Caution! The symptoms mentioned can, but do not have to indicate separation anxiety in cats. There can also be an organic cause behind the behavior disorders. For example, loud nocturnal meows in old cats can be signs of dementia or symptoms of the onset of deafness. Loss of appetite can be caused by a number of diseases and should always be clarified by the veterinarian anyway. Looping food can also have several reasons. Uncleanliness does not necessarily have to have psychological triggers, but occurs partly as a result of a urinary tract disease. In addition to fear of separation, "rage to destroy" can also mean boredom.

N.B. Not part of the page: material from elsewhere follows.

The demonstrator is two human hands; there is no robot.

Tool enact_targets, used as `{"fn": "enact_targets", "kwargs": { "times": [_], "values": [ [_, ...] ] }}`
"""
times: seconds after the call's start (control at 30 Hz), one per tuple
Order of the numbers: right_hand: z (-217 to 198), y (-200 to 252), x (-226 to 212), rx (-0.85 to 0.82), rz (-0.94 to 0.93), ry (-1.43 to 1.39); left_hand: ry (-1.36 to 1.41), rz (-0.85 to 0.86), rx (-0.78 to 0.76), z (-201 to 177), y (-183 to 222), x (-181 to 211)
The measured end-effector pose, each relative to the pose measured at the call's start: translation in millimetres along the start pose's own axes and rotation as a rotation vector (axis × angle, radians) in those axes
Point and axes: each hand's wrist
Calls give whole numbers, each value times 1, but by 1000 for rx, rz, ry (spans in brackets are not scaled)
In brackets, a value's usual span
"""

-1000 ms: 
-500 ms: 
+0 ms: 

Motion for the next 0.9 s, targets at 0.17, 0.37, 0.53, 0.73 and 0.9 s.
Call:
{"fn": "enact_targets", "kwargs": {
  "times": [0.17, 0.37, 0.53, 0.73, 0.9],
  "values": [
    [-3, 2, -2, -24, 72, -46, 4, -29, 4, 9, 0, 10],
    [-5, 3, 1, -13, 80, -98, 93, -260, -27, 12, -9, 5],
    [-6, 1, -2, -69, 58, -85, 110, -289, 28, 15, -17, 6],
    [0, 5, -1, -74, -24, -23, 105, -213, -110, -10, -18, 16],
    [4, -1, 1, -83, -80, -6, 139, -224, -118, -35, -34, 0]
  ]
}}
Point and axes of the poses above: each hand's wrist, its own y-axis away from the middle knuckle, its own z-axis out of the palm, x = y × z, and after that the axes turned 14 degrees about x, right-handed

Treat separation anxiety in cats: tips
If your veterinarian has ruled out organic causes for your cat's behavior, it is best to contact a cat psychologist. It can help you and your pet build a healthy relationship without fear of leaving. In addition, it makes sense to make some changes in your home so that your cat can be more easily occupied alone and distracted from your absence. The English term for this is called "Environmental Enrichment" - it is about making the environment more exciting and stimulating for the animal.
A great scratching post, viewpoints at the window, climbing opportunities and various hiding places are a good start, for example. If your cat was previously a single animal with separation anxiety, consider bringing in a second cat. Perhaps you also have the opportunity to offer your secure access in the garden or on the balcony? Also play a lot with your pet when you are at home and reserve time, preferably twice a day, for a game hour with your house tiger.
Positive reinforcement helps you reward your cat's desired behavior - for example, if she stays completely relaxed after you have briefly left the room. On the other hand, it's best to ignore unwanted behavior. This also means that you do not immediately comfort your cat if it shows signs of separation anxiety. Otherwise you will reward the wrongdoing.